Booming waterfalls, massive glaciers, geothermal pools, beautiful coastlines, and fresh seafood: the South remains one of Iceland’s most popular regions for obvious reasons. Above any other area, southern Iceland bears witness to the tearing apart of the American and European tectonic plates and the immense geological forces which have formed Iceland over the millennia—spectacles that should be a part of any journey here.

A stone’s throw from Reykjavík are Iceland’s three most heavily trafficked destinations, the Golden Circle of Gullfoss, Geysir, and Thingvellir (Þingvellir). The breathtaking Gulfoss “Golden” Waterfalls is a colossal site where millions of gallons of glacial water crash into a vanishing crevice, while the Geysir geothermal area, with its explosive hot spots and bubbling mud pools, proves why its name has been passed on to all other geysers worldwide.
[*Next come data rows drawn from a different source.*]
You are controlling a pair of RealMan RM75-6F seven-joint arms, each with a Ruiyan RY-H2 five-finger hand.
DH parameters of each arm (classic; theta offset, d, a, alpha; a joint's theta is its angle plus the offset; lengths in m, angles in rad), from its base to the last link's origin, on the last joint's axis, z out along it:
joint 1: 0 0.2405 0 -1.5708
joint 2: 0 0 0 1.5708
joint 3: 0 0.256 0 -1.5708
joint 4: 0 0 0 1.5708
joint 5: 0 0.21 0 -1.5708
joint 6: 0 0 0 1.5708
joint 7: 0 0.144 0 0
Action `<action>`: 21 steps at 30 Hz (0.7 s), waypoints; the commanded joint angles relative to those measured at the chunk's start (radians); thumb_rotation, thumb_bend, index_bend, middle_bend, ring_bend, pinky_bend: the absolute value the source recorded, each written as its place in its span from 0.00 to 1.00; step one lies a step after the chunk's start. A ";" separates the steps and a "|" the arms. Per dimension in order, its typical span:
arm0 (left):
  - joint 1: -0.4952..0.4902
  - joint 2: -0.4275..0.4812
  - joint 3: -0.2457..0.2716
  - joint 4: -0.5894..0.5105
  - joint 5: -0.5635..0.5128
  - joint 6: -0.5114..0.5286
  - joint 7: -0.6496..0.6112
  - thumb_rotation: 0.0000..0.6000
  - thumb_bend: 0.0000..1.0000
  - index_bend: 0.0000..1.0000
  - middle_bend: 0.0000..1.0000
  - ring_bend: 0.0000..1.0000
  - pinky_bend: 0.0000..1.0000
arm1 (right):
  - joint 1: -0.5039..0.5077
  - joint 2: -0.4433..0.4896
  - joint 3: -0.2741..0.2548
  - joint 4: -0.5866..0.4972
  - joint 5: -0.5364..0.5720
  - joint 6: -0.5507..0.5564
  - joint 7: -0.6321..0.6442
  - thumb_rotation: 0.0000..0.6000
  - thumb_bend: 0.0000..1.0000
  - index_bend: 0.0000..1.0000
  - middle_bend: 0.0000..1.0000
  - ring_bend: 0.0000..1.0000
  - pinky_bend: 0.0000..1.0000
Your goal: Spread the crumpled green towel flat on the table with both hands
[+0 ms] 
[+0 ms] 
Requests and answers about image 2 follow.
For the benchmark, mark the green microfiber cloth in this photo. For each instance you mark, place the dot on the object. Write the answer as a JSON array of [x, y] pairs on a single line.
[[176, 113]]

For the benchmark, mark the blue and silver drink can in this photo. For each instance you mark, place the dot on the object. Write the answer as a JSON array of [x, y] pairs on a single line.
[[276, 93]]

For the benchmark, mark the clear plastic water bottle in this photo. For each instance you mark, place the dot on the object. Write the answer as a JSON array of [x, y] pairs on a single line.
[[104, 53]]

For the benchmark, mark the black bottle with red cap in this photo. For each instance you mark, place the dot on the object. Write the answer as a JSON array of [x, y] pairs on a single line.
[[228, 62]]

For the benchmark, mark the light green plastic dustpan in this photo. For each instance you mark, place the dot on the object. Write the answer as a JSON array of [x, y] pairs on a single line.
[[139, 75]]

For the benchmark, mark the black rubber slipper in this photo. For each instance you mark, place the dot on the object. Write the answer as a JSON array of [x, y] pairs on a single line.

Closing out the Golden Circle is Thingvellir (Þingvellir) National Park, Iceland’s only accessible UNESCO World Heritage Site and the location of the first Icelandic parliament, now deemed the oldest functioning parliament in the world. This valley marks the ever-widening boundary of the North American and Eurasian tectonic plates, and—besides the Great Rift Valley of Eastern Africa—remains the only place on Earth where the effects of two major plates drifting apart can be observed on the surface.

Further east and south, the terrain becomes an adventurer’s paradise. From the healing powers of the Fontana geothermal baths to the snowmobile-ready Langjökull (Long Glacier), the sites and activities are endless. The highlight here is the hidden valley of Thorsmork (Þórsmörk), or “Thor’s Woods”, an isolated nature reserve shielded on three sides by glaciers, mountains, and glacial rivers. An exclusive ride through Thorsmork (Þórsmörk) reveals an oasis of verdant forests, glacial lagoons, small gullies, incredible bird life, and the three looming glaciers of Mýrdalsjökull, Eyjafjallajökull, and Tindfjallajökull. Given its challenges of unabridged rivers and rough gravel tracks, the average traveler rarely receives access to this jewel of the Icelandic landscape, but it comes standard on any Ker & Downey Iceland itinerary.